作品タイトル不明
気付かないのは誰?
「――ッ⁉⁉ フゥゥウウウウウウルッ‼‼」
雄叫びのような、遠吠えのような、それでいて張り裂けんばかりの痛みを抱えた嘆きが響き渡る。
誰の声かと思えば、最初に俺達へ止まれと言ってきた男のものだった。
男は一も二もなくかき分け入って、刺され倒れる獣人に近付こうとする。
だが、
「動くな‼」
「――ッ⁉⁉」
俺の一言で、その場にいたほぼ全員がビクッ! と体を震わせ止まる。
俺はゆっくりと歩いて近付いていく。
「どうするんすか?」
ただ一人。さっきの一言でも止まることなく刺された獣人の横で、しゃがみこんで状態を確かめていたホウが顔も向けずに聞いてくる。
「治療は?」
「出来なくはねぇすけど、傷を塞ぐぐらいですかね。ほっといたら5分も持ちやしませんぜ?」
「傷を塞いだとして、助かる可能性は?」
「3割ってとこじゃねぇすか? 出血が多い。どうにも、当たり所がよくなかったんでしょう」
「とりあえず傷を塞いでくれ。あいつらには負けを認めさせる」
「いいんで?」
「そろそろ後ろの連中が追い付いてくる頃だろ? 長引かせても面倒なだけだ。敵対されるのも鬱陶しいからな」
「負けを認めさせるってのに、敵対はさせない・・・なんて、本当にそんなこと出来るんで?」
「出来るだろうよ。あの様子を見てりゃぁな」
たった一人。
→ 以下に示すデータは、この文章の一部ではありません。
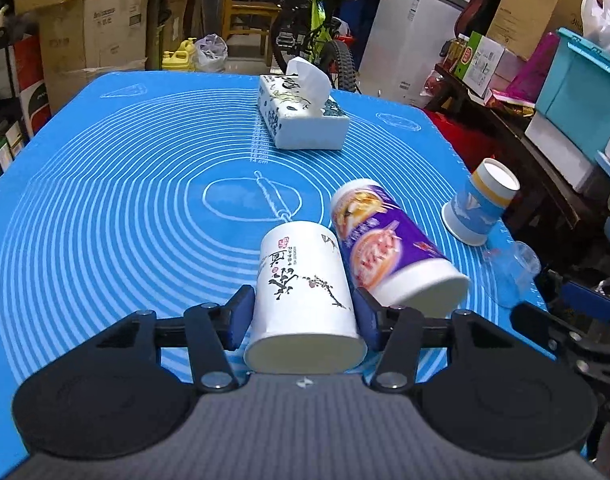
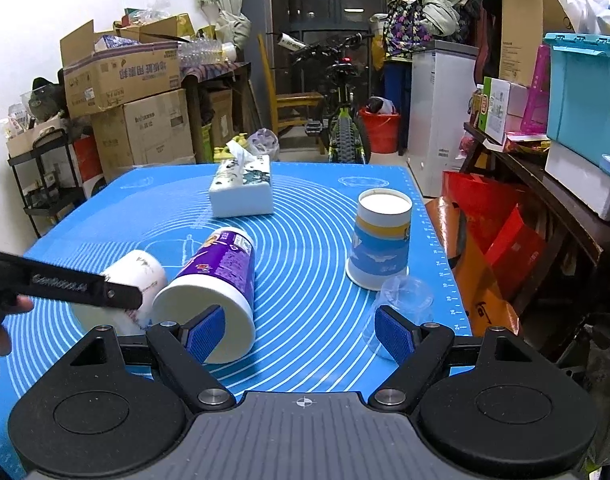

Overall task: Flip cup upside down
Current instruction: 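Lift the ink-painted cup with the left gripper and pull it back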

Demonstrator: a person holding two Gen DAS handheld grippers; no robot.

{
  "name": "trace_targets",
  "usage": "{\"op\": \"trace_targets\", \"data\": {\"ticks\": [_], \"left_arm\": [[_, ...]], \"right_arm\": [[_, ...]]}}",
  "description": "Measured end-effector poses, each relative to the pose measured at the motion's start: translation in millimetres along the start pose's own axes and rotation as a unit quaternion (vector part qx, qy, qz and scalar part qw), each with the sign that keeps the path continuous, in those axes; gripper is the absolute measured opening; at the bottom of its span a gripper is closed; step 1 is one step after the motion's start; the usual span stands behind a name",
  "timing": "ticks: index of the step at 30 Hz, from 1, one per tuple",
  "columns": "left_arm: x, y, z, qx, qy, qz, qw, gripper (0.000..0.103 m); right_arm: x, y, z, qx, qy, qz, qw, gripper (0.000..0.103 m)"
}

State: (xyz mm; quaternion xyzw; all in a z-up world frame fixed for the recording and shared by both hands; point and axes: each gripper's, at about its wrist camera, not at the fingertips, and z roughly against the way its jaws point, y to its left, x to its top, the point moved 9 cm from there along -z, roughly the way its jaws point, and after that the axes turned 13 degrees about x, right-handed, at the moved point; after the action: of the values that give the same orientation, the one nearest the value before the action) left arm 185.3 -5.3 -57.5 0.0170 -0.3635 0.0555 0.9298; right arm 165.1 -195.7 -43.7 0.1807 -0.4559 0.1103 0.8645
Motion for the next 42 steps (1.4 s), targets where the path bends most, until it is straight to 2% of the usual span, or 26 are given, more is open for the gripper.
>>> {"op": "trace_targets", "data": {"ticks": [6, 14, 31, 37, 42], "left_arm": [[-21.4, 6.2, 25.1, 0.008, 0.005, 0.006, 0.9999, 0.056], [-51.9, -4.7, 41.8, -0.006, 0.020, 0.000, 0.9998, 0.056], [-80.0, -22.7, 46.5, -0.015, 0.026, -0.024, 0.9993, 0.058], [-81.2, -23.0, 44.9, -0.009, 0.026, -0.031, 0.9991, 0.066], [-82.0, -22.7, 44.5, -0.001, 0.021, -0.039, 0.9990, 0.085]], "right_arm": [[-8.3, 3.4, 11.2, 0.006, 0.004, -0.003, 1.000, 0.085], [-23.3, 7.2, 21.6, 0.009, 0.016, -0.007, 1.000, 0.085], [-36.8, 17.5, 28.8, 0.014, 0.030, -0.003, 0.999, 0.085], [-40.5, 19.7, 27.6, 0.016, 0.035, -0.003, 0.999, 0.084], [-39.8, 16.0, 28.3, 0.014, 0.034, -0.009, 0.999, 0.084]]}}
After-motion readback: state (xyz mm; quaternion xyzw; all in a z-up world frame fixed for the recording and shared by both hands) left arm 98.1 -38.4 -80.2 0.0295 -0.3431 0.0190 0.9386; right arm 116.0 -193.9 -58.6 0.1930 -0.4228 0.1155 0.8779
怪我をしただけで洞窟に押し込めていたであろう女や老人の中から、治療が出来そうな奴を呼んで来い‼ と声を張り上げてやがるんだからな。
いくら死にそうだとは言え、過剰反応過ぎる。
戦闘となれば死人が出る可能性ぐらいは考えているはずだ。
そうでなけりゃ、戦うなんて出来ねぇ。
いや、やっちゃいけないんだ。
そうこうしているうちに、ぞろぞろと人数を引き連れて男が俺の前にまでやってくる。
「退け‼ さっき私が止まったのは貴様の声に従ったわけではない‼ 治療できるものが必要だと思ったからだ‼ 分かったら道を開けろ‼ さもなくば・・・ッ‼」
「さもなくば・・・なんだ? お前が俺に勝てるとでも?」
殺すぞ。と威圧するように睨む。
ヒィッ⁉ と声を上げたのは男ではなく、後ろに続く治療できるものの誰かだろう。後ろの方でトスンと尻もちでもついた音が伝わってきた。
「勝てるかどうかなど関係ないッ‼ 貴様の後ろで倒れているのは私の甥だ‼ 見捨てることなど出来ようものかッ‼」
だが、男はそんなことも気付いていないのか、激昂したままに返してくる。
「なら、後ろの連中から死んでいくことになるが・・・構わねぇんだな?」
振り返るように顎で示す。
男は後ろに続いている者たちのことを思い出し、振り返る。そして、そいつらの顔を。恐怖に怯え泣き出しそうな顔を見て勢いを落とす。
「ではどうしろというのだッ‼ 貴様は私達を殺して、それで満足かもしれんが‼ だが、そうなれば私達は2度と貴様らには従わんぞ‼ 私達の命は一蓮托生だと‼ そういったはずだ‼ 約束もしたはずだ‼ 従う限りは殺しはしないと‼ 困るのは貴様達の方だぞ‼」
「遊びじゃねぇんだよ‼ 戦えば死ぬことだってある! そんな当たり前の覚悟もねぇ奴が‼ 歯向かってきてんじゃねぇよ‼ そもそもだ。お前らが俺達の言葉を聞かずに仕掛けてきたんだろうが。そんな奴の言う約束なんざ、知りゃしねぇよ‼」
もとより、そんな約束をした覚えはない。
「お前らが取れる選択肢は2つだ‼ あいつを見捨てて、全員の命を懸けて抗うか‼ 意地も! 矜持も! 誇りさえ捨てて。あいつを助けるため、俺達に従うか‼ 好きな方を選べ‼」
まぁ徹底抗戦の意思があったなら、こんなことをしちゃいねぇはずだ。
だから、これで納得すれば・・・この後に話ぐらいは出来るだろう。
そう思っていたんだが、
「貴様達はそうやって・・・またも私達から自由を奪うのか⁉ 悪事の片棒を担がせ、そして・・・。いらなくなったら捨てるのだろうな‼」
などと、わけのわからないことを言い始めた。